## Exercise brief
Search the entries below for the string "robot" and copy the lines that hold it.

_ _ _ _ _ _ _

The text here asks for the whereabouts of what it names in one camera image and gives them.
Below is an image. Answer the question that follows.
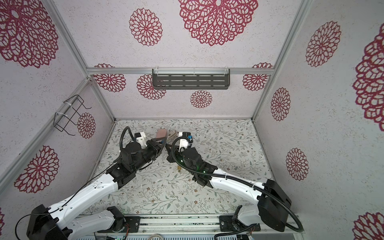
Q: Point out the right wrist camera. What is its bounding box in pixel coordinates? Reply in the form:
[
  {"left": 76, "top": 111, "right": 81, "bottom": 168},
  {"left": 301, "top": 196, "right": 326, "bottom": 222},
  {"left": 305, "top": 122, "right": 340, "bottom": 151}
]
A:
[{"left": 178, "top": 132, "right": 193, "bottom": 152}]

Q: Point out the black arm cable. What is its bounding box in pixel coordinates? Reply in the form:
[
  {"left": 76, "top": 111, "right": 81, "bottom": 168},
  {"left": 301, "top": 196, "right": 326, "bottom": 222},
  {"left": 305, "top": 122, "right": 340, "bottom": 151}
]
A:
[
  {"left": 170, "top": 136, "right": 304, "bottom": 240},
  {"left": 14, "top": 125, "right": 136, "bottom": 240}
]

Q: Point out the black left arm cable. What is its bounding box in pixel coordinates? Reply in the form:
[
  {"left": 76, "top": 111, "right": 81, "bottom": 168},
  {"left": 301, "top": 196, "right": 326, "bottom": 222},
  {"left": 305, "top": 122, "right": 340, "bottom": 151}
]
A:
[{"left": 14, "top": 125, "right": 136, "bottom": 240}]

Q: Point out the black wire wall rack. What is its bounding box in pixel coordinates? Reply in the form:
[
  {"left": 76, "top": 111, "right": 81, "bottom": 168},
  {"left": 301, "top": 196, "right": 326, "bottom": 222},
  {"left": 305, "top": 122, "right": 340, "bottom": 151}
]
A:
[{"left": 53, "top": 95, "right": 91, "bottom": 136}]

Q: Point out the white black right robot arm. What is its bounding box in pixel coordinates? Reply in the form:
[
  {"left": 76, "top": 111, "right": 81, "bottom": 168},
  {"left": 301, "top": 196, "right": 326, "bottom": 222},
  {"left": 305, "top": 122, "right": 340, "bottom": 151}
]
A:
[{"left": 166, "top": 144, "right": 292, "bottom": 232}]

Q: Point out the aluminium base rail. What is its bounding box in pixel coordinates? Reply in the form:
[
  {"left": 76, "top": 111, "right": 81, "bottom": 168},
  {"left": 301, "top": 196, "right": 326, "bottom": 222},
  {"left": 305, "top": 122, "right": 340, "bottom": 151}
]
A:
[{"left": 89, "top": 212, "right": 305, "bottom": 240}]

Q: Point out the patterned cream pouch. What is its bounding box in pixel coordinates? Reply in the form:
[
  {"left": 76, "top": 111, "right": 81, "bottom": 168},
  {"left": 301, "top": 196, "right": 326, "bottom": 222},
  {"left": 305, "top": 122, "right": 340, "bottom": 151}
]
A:
[{"left": 167, "top": 130, "right": 179, "bottom": 143}]

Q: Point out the pink rectangular case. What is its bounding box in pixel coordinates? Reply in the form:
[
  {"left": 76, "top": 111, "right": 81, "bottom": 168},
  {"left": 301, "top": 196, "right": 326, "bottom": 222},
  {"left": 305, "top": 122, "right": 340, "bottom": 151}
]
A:
[{"left": 156, "top": 129, "right": 168, "bottom": 142}]

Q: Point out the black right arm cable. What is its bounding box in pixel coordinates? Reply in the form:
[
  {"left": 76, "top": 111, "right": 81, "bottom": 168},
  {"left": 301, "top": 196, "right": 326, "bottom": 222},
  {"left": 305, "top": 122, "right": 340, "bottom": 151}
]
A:
[{"left": 170, "top": 136, "right": 304, "bottom": 240}]

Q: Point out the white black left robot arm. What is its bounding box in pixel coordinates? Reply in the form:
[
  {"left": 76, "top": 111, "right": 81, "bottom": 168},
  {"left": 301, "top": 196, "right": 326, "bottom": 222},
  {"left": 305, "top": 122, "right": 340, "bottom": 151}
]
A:
[{"left": 27, "top": 139, "right": 166, "bottom": 240}]

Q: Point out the dark grey wall shelf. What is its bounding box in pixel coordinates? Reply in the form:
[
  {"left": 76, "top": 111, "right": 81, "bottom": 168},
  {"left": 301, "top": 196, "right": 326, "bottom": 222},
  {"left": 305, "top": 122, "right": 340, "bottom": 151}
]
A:
[{"left": 152, "top": 69, "right": 231, "bottom": 90}]

_ _ _ _ _ _ _

## Response to the exercise
Q: Point out the white black right robot arm. What is its bounding box in pixel coordinates? Reply in the form:
Q: Point out the white black left robot arm. What is its bounding box in pixel coordinates? Reply in the form:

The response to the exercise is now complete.